第三級アマチュア無線技士 CBT試験問題例題(工学 No.2) 問27 解説 給電線の条件
給電線に必要な電気的条件で、誤っているのは次のうちどれか。
- 1. 導体の抵抗損失が少ないこと
- 2. 絶縁耐力が十分であること
- 3. 誘電損が少ないこと
- 4. 給電線から放射される電波が強いこと ✓ 正答
解説
給電線の役割は、送信機から送られてきた電力をアンテナまで効率よく運ぶことです。そのため、途中のケーブルから電波が漏れてしまう(放射される)と、アンテナに届く電力が減ってしまうだけでなく、周囲の機器への妨害(電波障害)の原因にもなります。選択肢の中で「放射が強いこと」は明らかに給電線の機能として不適切であるため、これが正解となります。
給電線が満たすべき電気的条件
給電線は電力を伝送するための通り道であり、以下の条件を満たすことで「効率の良い伝送」が可能になります。
導体の抵抗損失が少ないこと 導体(電気を通す線)には必ず電気抵抗があります。抵抗が大きいと電流が流れたときに熱となって電力が消費されてしまいます。電力損失を抑えるために、導体の抵抗はできるだけ小さいものが選ばれます。
絶縁耐力が十分であること 給電線には高い電圧がかかることがあります。絶縁体が弱いと、その間で放電(火花)が発生して給電線が破損したり、電力を送れなくなったりします。高い電圧に耐えられるよう、十分な絶縁性能が必要です。
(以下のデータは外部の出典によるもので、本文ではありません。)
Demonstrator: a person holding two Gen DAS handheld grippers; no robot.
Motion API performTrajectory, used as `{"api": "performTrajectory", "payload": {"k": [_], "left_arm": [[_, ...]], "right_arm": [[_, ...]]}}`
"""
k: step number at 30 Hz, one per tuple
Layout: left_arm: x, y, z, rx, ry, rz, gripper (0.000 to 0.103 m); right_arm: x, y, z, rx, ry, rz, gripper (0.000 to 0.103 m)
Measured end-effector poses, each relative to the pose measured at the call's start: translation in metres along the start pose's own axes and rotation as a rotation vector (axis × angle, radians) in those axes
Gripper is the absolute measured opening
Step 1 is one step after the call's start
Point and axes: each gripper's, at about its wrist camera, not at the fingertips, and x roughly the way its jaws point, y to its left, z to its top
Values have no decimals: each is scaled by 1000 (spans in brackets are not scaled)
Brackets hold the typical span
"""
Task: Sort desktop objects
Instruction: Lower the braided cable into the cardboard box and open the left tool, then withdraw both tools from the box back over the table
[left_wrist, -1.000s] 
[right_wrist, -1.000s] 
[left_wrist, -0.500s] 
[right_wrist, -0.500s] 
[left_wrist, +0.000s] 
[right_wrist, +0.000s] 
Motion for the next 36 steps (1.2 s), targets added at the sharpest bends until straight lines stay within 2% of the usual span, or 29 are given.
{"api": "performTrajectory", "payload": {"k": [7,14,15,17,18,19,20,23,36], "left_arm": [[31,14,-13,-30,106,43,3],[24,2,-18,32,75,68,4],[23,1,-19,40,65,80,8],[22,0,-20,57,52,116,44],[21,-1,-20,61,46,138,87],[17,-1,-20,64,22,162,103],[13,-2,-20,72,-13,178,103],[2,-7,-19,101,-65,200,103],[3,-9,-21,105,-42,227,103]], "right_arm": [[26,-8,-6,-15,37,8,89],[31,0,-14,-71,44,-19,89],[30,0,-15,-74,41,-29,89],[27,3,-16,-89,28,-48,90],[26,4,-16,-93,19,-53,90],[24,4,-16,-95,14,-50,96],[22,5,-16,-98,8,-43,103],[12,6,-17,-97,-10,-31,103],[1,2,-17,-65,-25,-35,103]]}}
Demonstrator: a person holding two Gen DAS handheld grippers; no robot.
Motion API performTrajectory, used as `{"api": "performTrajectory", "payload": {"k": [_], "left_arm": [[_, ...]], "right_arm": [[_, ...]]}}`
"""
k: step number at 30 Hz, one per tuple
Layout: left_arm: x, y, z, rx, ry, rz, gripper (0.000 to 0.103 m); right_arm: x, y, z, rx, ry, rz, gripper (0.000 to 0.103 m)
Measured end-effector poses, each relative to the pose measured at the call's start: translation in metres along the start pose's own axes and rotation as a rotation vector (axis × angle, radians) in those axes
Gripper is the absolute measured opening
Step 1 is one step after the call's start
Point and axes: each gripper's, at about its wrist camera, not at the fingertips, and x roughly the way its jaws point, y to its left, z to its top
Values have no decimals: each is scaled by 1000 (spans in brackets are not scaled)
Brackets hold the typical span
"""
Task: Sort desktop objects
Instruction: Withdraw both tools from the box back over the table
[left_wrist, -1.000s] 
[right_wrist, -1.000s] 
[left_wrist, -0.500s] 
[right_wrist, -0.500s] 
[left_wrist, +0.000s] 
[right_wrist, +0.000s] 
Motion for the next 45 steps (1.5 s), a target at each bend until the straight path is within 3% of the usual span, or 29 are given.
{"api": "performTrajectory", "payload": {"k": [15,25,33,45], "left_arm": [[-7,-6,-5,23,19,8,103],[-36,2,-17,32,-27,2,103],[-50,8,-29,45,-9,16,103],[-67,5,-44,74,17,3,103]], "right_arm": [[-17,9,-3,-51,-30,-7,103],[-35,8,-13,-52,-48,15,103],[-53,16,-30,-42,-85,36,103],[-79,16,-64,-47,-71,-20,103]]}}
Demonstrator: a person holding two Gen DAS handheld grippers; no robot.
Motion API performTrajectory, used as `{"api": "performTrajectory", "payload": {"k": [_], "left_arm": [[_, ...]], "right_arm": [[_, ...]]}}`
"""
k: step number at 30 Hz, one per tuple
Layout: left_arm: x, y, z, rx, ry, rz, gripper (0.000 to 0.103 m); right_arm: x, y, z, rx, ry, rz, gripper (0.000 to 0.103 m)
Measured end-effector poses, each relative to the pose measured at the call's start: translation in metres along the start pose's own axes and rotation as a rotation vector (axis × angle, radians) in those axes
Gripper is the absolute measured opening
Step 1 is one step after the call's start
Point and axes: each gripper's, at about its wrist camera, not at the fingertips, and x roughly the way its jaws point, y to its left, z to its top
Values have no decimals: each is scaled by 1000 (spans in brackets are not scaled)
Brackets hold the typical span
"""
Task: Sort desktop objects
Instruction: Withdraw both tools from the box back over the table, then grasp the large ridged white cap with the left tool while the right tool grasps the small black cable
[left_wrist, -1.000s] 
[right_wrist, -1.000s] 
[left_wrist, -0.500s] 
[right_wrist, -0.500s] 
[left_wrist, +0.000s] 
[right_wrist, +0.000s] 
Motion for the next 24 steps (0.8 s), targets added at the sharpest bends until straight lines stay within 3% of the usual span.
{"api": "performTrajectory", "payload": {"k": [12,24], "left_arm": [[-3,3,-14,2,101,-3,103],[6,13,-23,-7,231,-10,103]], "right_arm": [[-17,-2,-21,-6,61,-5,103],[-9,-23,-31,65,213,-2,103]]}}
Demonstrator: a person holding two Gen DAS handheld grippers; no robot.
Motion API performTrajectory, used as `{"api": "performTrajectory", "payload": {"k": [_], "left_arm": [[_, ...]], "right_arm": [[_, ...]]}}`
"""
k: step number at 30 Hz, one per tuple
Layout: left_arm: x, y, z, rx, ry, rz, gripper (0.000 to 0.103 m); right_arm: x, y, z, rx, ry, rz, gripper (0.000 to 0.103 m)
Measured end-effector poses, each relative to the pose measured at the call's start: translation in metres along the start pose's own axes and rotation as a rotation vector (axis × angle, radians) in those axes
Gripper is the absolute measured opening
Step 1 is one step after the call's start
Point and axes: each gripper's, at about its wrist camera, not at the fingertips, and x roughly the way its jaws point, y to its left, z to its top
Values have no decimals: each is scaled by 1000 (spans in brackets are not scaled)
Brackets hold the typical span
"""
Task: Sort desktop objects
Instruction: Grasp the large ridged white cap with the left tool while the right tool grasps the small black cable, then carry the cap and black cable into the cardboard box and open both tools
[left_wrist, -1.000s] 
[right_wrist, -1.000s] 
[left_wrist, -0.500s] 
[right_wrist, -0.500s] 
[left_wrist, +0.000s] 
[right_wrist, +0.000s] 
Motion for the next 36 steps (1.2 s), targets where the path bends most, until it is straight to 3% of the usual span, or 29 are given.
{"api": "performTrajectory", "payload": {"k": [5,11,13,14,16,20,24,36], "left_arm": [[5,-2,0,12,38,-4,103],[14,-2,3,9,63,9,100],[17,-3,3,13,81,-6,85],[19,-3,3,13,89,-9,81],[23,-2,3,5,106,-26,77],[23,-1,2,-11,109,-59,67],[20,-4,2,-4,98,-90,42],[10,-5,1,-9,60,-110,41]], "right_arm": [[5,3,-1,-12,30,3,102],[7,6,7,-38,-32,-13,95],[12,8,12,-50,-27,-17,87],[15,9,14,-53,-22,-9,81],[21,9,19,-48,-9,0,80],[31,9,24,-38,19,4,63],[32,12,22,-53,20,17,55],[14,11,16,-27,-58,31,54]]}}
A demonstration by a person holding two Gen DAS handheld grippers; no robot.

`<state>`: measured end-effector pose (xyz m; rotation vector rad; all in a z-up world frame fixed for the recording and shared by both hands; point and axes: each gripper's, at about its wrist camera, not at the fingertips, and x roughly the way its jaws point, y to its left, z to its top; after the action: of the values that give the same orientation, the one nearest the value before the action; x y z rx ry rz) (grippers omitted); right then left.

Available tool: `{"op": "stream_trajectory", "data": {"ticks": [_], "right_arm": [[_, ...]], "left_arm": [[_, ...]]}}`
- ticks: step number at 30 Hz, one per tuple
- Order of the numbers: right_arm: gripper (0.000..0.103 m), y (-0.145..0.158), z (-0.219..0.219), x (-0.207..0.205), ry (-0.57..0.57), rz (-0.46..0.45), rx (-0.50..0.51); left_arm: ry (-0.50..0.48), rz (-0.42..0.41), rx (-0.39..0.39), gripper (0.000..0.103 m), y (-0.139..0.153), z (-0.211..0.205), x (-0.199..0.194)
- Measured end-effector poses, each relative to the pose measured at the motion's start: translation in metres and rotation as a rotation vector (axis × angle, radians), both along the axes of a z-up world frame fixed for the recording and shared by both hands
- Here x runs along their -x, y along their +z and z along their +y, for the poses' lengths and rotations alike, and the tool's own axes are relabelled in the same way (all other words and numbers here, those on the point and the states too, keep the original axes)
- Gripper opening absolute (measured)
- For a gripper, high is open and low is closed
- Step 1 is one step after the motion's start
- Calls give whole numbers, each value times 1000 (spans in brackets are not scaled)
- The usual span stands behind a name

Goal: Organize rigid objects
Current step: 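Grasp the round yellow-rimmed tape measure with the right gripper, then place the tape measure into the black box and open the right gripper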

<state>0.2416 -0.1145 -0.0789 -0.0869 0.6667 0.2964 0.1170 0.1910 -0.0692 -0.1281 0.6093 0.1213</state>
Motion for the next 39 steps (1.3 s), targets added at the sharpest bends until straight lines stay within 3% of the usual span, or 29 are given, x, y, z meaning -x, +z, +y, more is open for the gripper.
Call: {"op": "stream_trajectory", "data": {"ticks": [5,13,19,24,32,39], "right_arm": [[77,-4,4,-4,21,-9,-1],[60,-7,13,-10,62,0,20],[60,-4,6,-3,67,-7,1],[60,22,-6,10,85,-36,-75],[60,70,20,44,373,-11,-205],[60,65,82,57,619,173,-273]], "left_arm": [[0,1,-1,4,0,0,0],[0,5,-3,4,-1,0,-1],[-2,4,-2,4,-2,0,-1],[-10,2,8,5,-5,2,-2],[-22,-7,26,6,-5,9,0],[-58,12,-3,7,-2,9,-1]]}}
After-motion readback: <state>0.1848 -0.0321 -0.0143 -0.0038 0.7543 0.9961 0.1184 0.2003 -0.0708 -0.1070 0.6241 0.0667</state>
誘電損が少ないこと 導体を包んでいる絶縁体(誘電体)自体も、高周波電流が流れるとわずかながら熱を発生させ、エネルギーを消費します。これが誘電損です。エネルギーロスを減らすために、この損失が小さい材料が求められます。
電波放射が「あってはならない」理由
給電線はあくまで「運ぶための導管」です。もし給電線がアンテナのように電波を強く放射してしまうと、以下のような悪影響が生じます。
- 送信効率の低下:本来アンテナから放射されるべきエネルギーが途中で捨てられているのと同じことになり、電波が遠くまで飛びません。
- 電波障害(インターフェアレンス):本来意図しない場所から電波が出ると、近隣のテレビやラジオ、その他の無線機器にノイズを混入させ、迷惑をかけてしまう可能性があります。
アマチュア無線の運用において、給電線は「アンテナの一部ではない」と考えるのが基本です。アンテナ本体だけが能率よく電波を放射し、それまでの道のり(給電線)は極力「何もしないこと」が、健全な無線運用の鉄則です。
アマチュア無線実務における重要性
この問題は、同軸ケーブル等の給電線を選定する際の基礎的な判断基準を問うています。例えば、高出力の送信機を使う場合や、周波数が高くなるほど、導体損失や誘電損失は無視できなくなります。
実際の無線局の設営では、長さが同じケーブルでも、「損失の少ない高品質なもの」を選ぶか、あるいは「コネクタの接続を丁寧に行う」といった作業が重要になります。これらはすべて、本問で挙げられた「損失を減らす」「不要な放射を抑える」という原則に基づいています。知識として覚えるだけでなく、無線設備を構築する際の「いかに効率よく電力をアンテナまで届け、周囲に迷惑をかけないか」という設計思想の基本として理解しておくことが重要です。